The harmful effects of smoking during pregnancy may be reflected in the facial movements of mothers’ unborn babies, new research has suggested.
Researchers at Lancaster University and Durham University said the findings of their pilot study added weight to existing evidence that smoking is harmful to foetuses as they develop in the womb and warranted further investigation.
Prof Brian Francis of Lancaster University said: “Technology means we can now see what was previously hidden, revealing how smoking affects the development of the foetus in ways we did not realise.
“This is yet further evidence of the negative effects of smoking in pregnancy.”
Observing 4D ultrasound scans, the researchers found that foetuses whose mothers were smokers showed a significantly higher rate of mouth movements than the normal declining rate of movements expected in a foetus during pregnancy.
The researchers suggested that the reason for this might be that the foetal central nervous system, which controls movements in general and facial movements in particular did not develop at the same rate and in the same manner as in foetuses of mothers who did not smoke during pregnancy.
Previous studies have reported a delay in relation to speech processing abilities in infants exposed to smoking during pregnancy, the researchers added.
The university researchers observed 80 4D ultrasound scans of 20 foetuses, to assess subtle mouth and touch movements.
Scans were taken at four different intervals between 24 and 36 weeks of pregnancy.
Four of the foetuses belonged to mothers who smoked an average of 14 cigarettes per day, while the remaining 16 foetuses were being carried by mothers who were non-smokers.

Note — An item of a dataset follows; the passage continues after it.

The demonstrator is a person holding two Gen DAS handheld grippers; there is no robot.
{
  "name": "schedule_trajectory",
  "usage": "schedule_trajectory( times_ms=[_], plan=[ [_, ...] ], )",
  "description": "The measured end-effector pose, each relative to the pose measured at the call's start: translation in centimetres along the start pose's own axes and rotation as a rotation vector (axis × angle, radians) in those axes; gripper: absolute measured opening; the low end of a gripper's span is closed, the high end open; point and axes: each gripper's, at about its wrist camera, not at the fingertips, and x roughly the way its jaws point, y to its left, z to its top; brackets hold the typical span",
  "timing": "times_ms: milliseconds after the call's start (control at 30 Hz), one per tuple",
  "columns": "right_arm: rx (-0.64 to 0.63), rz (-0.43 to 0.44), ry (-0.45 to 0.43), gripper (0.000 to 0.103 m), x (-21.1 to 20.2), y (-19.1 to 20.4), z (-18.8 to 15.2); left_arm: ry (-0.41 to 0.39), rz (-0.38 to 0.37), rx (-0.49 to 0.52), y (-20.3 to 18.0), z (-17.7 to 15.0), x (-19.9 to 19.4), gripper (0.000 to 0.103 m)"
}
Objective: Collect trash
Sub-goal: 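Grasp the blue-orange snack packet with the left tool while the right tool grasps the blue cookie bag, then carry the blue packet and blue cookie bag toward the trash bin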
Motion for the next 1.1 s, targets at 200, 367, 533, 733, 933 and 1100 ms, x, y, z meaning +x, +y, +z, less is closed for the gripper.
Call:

All foetuses were clinically assessed and were healthy when born.
In common with other studies, the extensive research also showed that maternal stress and depression have a significant impact on foetal movements, but that the increase in mouth and touch movements was even higher in babies whose mothers smoked.
The study also found some evidence of a bigger delay in the reduction of facial touching by foetuses whose mothers smoked, compared to the fetuses of non-smokers, but the researchers said this delay was less significant.
The research is published in the journal Acta Paediatrica.
Lead author Dr Nadja Reissland from Durham University said: “Foetal facial movement patterns differ significantly between fetuses of mothers who smoked compared to those of mothers who didn’t smoke.
“Our findings concur with others that stress and depression have a significant impact on fetal movements, and need to be controlled for, but additionally these results point to the fact that nicotine exposure per se has an effect on fetal development over and above the effects of stress and depression.
“A larger study is needed to confirm these results and to investigate specific effects, including the interaction of maternal stress and smoking.”
The researchers stressed that their research was a pilot study and that larger studies were needed to confirm and further understand the relationship between maternal smoking, stress, depression and foetal development.
They added that future studies should also take into account the smoking behaviours of fathers.